IBM i Push Pays for Financials Specialist UNIT4 CODA
May 24, 2011 Alex Woodie
UNIT4 CODA made a big splash at the recent COMMON conference in Minneapolis. The developer of advanced financial software, which was one of only two pure application vendors at the show, used the venue to showcase its 25-year history supporting the IBM i platform, as well as its alliance with fellow Oracle-slayer, IBM.
CODA Financials may not be a household word in the IBM i world. It doesn’t present a picture or an idea in your mind the same way that “JD Edwards” (gold-standard ERP) or “Dr. Frank Soltis” (grandfather of the AS/400) do.
But the size and scope of the CODA Financials business on the IBM i platform may surprise you. Consider this: If CODA was a standalone entity, it would bring in $120 million in revenue per year. (But alas, CODA is but a fraction of the $576 million Dutch IT company, UNIT4).
Here’s another fun CODA fact: 30 to 40 percent of the entity’s revenue results from implementations on the IBM i platform. Simple math says this is almost a $50 million business for the peculiar Power Systems flavor.
That’s nothing to sneeze at. In fact, it’s something to shout about, which is exactly what UNIT4 CODA was doing in Minneapolis three weeks ago.
“Since the early 1980s, CODA Financials has always run natively on IBM platforms–initially AS/400 and now Power Platform with DB2,” stated UNIT4 CODA CEO Steve Pugh in a press release. “Power Systems users are assured that their businesses have the most flexible and adaptable financial accounting system.”
The Java-based CODA Financials package excels in complicated business environments, particularly those that require multi-lingual, multi-currency, or multi-subsidiary capabilities. The product is often touted as a best-of-breed package that combines functional areas of accounting, such as accounts receivable, accounts payable, general ledger, and budgeting, into a single product backed by a single database. The capability to customize a CODA Financials implementation is another benefit often touted by the developer.
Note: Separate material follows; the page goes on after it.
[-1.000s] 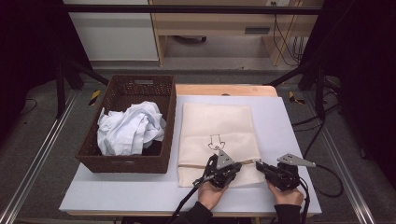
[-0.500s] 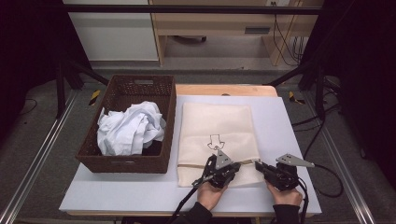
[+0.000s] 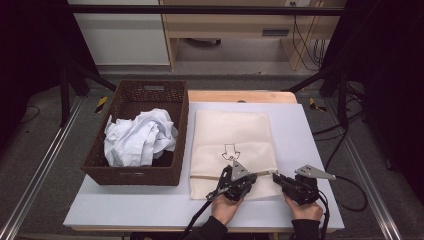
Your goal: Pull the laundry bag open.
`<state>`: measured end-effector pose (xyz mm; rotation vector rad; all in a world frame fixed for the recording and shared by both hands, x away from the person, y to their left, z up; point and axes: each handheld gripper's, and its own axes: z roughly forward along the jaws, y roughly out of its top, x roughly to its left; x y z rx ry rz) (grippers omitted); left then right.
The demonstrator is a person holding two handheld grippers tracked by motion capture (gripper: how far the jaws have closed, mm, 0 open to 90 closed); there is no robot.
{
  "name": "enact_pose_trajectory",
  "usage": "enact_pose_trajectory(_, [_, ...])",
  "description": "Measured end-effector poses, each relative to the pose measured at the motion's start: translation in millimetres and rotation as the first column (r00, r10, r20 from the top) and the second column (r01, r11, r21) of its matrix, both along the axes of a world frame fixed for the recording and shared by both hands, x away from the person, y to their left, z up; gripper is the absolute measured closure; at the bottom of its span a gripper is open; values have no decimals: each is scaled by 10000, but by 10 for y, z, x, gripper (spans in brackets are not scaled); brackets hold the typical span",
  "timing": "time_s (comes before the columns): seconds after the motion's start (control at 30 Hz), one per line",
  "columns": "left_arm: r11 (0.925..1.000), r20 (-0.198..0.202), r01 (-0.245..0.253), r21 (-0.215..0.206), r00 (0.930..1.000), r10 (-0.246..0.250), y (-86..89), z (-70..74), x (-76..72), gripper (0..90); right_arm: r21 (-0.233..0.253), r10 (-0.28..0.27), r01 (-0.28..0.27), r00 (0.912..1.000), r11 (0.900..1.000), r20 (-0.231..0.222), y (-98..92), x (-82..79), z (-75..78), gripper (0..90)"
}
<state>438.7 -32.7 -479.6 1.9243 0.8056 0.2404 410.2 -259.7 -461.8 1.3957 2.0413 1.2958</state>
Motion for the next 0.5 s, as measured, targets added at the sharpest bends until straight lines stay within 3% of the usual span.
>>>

CODA is gaining recognition within UNIT4, particularly when it wins a deal against Oracle, says Peter Witham, vice president of sales for UNIT4 CODA.
While at the COMMON show in Minneapolis, Witham related a recent customer win against Oracle at a hedge fund. After the proof of concept was completed, the hedge fund declared CODA Financials the hands down favorite against the vaunted Oracle financials package. “It proves we’re a true tier-one financial system,” Witham says.
Such stories also play well within IBM, which sees Oracle as perhaps its biggest competitor in the enterprise computing space. The combination of fast Power Systems hardware and CODA Financials software running on the IBM i operating system provides a formidable financials system that can scale to handle the largest Fortune 100 clients. And that gives both companies something to cheer about.
That UNIT4 CODA, which is based in the UK and has US offices in Manchester, New Hampshire, is renewing its commitment to IBM i should give platform backers something to cheer about. In a time when few application vendors are touting their capability to run on the IBM i server, UNIT4 CODA’s recent IBM i push in marketing, sales, and business development is commendable.
Witham admits that being the best financial package in this market doesn’t mean what it may have at one time. “We’re a bigger fish in a smaller pond,” he says. “It’s a niche for us on IBM i. On Windows, there are 20-plus financial packages. There’s not a lot of vendors flocking to the IBM i.” Just the same, he says the IBM i commitment is paying off.
By the way, the only other application vendor exhibiting at the recent COMMON show was Kronos. The rest of the software companies were tools and utilities vendors. The days of seeing the big enterprise application (ERP, SCM, WMS, etc.) vendors at COMMON are over.